▶ Task prompt
Exactly as written, reproduce the lines from the one that contains "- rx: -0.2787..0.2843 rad" through the end of the records.

===== Dataset content =====

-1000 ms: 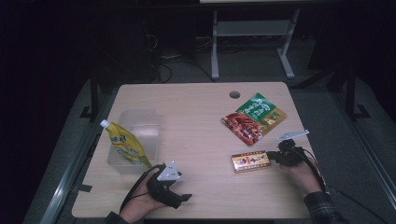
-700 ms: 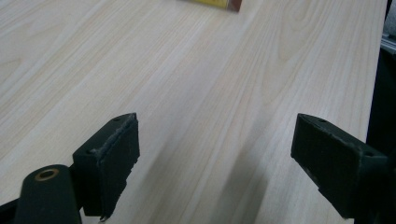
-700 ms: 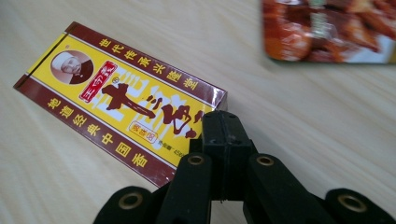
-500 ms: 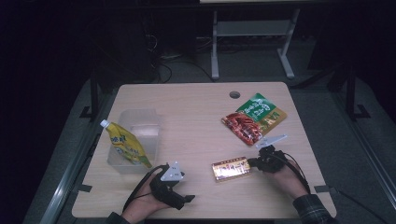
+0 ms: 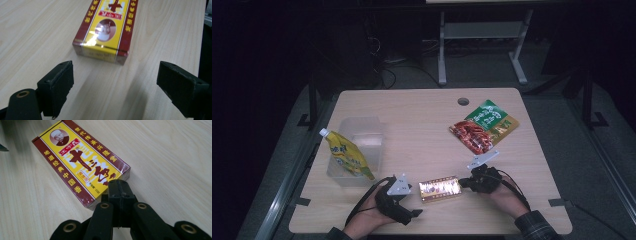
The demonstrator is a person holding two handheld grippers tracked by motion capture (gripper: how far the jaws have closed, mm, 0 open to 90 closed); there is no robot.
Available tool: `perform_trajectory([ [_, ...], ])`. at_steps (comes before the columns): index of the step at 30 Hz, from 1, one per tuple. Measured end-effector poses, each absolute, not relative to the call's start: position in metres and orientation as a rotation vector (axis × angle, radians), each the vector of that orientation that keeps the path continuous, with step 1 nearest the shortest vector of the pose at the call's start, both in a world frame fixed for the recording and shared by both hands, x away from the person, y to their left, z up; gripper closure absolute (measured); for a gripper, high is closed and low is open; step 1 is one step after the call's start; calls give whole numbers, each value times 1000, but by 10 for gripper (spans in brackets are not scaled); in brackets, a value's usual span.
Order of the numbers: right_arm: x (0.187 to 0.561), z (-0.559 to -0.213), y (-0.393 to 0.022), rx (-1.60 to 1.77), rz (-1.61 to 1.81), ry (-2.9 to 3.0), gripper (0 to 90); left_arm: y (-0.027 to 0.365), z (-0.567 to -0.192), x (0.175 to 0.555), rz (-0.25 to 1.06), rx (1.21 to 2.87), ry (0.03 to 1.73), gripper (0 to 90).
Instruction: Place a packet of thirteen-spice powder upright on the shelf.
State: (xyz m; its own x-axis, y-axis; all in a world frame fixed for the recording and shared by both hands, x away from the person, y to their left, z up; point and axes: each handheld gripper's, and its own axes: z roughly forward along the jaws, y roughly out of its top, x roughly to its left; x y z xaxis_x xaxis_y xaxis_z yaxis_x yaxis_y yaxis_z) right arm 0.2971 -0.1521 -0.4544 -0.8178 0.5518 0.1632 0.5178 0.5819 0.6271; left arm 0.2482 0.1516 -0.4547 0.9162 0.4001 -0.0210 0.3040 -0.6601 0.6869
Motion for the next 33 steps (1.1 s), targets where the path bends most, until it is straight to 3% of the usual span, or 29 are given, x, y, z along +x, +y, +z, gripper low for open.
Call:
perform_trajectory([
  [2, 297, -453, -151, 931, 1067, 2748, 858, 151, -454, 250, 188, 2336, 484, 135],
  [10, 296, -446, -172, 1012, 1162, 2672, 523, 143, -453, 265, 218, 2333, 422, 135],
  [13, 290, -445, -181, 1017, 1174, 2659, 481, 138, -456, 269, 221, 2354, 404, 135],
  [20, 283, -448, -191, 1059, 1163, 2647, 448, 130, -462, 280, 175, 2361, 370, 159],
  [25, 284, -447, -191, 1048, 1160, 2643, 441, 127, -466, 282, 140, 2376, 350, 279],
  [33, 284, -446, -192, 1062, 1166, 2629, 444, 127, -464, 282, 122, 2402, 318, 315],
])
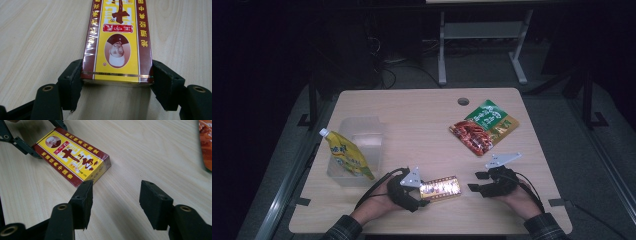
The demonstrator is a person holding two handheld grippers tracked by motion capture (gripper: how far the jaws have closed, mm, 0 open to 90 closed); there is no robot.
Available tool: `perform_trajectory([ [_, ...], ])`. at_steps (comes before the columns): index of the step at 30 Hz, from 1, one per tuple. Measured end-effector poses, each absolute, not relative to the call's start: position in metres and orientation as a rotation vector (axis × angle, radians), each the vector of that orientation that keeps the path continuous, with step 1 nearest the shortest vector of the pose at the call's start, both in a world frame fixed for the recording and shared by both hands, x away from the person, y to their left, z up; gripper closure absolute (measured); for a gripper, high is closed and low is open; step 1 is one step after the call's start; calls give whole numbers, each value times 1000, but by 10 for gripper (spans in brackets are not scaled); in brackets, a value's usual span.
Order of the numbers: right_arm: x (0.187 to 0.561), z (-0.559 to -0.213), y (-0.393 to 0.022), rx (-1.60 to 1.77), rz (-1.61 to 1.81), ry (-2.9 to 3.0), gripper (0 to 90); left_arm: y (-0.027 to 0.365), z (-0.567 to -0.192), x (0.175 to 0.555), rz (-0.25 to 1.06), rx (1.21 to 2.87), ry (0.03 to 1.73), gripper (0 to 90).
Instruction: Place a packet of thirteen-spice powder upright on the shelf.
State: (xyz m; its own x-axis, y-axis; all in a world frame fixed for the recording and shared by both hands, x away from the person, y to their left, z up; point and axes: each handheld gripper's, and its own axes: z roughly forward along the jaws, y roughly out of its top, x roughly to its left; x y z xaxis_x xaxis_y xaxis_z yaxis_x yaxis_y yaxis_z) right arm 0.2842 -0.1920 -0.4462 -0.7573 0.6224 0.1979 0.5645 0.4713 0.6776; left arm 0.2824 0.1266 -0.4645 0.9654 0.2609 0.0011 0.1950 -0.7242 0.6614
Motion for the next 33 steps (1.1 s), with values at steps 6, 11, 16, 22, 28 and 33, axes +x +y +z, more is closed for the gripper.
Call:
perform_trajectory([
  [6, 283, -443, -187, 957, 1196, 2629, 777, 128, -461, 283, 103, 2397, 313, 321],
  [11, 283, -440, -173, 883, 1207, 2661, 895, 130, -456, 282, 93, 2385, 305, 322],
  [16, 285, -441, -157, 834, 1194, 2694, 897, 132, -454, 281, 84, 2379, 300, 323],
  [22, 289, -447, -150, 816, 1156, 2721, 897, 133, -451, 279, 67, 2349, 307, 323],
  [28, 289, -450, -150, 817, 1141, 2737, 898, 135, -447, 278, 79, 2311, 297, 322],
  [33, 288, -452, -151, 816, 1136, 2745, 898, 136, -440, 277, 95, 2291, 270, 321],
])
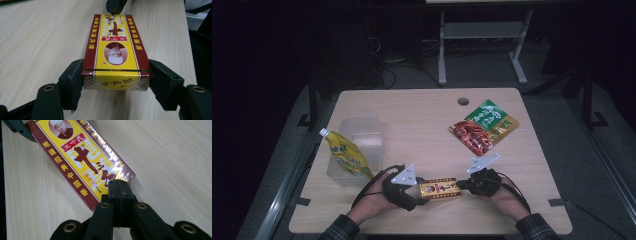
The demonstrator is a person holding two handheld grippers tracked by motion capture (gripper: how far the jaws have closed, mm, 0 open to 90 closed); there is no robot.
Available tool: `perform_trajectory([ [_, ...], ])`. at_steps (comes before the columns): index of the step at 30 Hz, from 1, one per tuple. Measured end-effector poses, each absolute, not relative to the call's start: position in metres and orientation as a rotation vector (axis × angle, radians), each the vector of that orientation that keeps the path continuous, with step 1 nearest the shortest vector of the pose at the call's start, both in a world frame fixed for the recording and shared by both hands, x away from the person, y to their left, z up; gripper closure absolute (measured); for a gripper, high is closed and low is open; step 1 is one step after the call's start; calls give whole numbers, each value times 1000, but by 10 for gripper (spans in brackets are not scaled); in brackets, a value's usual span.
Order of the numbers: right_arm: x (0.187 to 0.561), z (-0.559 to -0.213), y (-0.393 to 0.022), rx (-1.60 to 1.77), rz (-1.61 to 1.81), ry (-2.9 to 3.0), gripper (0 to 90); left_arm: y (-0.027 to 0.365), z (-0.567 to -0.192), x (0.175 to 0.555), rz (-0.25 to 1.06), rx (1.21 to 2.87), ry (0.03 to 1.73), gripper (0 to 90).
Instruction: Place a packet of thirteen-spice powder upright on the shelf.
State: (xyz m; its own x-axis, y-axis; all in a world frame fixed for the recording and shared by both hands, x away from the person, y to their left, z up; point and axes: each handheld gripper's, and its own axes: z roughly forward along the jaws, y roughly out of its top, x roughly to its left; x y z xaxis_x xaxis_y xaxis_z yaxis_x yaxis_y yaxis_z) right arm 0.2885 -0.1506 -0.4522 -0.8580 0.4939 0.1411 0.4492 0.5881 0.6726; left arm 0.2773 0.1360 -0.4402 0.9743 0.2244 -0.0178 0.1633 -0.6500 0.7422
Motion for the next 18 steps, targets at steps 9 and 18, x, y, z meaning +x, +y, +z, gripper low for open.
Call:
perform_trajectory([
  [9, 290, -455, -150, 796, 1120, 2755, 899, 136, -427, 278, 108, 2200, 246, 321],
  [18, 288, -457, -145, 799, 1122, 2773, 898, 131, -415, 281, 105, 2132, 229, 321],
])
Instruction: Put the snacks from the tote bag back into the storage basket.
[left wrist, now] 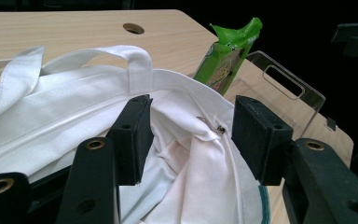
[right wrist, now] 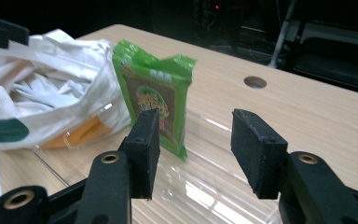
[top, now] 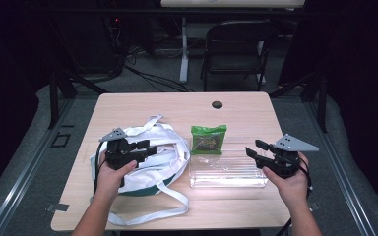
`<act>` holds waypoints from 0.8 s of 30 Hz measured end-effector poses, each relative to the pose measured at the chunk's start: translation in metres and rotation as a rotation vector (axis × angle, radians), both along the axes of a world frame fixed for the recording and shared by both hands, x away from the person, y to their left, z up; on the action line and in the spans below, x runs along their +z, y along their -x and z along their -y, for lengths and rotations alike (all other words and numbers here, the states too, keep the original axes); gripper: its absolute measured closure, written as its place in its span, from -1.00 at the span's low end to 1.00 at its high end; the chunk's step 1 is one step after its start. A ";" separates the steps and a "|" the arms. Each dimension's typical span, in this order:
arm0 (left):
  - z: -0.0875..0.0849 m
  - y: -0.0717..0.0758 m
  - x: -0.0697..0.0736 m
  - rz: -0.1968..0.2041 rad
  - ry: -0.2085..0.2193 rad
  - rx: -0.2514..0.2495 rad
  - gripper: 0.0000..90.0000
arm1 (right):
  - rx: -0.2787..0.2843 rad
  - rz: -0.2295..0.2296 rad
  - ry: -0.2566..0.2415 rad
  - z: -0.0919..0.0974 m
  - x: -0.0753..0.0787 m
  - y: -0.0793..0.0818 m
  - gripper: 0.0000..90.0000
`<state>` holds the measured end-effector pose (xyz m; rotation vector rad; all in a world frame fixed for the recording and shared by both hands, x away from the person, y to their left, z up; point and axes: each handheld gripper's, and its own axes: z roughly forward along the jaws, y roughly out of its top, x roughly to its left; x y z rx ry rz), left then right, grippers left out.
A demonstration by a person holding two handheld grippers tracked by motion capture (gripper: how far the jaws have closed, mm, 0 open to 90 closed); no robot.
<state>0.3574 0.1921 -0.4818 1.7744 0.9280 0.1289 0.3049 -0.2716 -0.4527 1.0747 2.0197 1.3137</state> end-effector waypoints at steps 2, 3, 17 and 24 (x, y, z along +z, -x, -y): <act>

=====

▶ Task result
  - rx: -0.2787..0.2843 rad
  - rz: -0.2295..0.2296 rad
  - ry: -0.2566..0.2415 rad
  - z: -0.0919..0.0974 m
  - x: -0.0753..0.0787 m
  - y: -0.0793..0.0818 m
  - gripper: 0.0000..90.0000
`<state>` holds the measured end-effector pose (xyz m; rotation vector rad; all in a world frame fixed for the recording and shared by both hands, x away from the person, y to their left, z up; point and axes: each handheld gripper's, and its own axes: z roughly forward along the jaws, y roughly out of its top, x roughly to its left; x y z rx ry rz), left then right, grippers left out.
A demonstration by a person holding two handheld grippers tracked by motion capture (gripper: how far the jaws have closed, mm, 0 open to 90 closed); no robot.
<state>0.3574 0.1921 -0.4818 1.7744 0.9280 0.1289 0.3049 -0.2716 -0.4527 1.0747 2.0197 1.3137</state> end-effector waypoints at steps 2, 3, 17 and 24 (x, y, z along +z, -x, -y): <act>

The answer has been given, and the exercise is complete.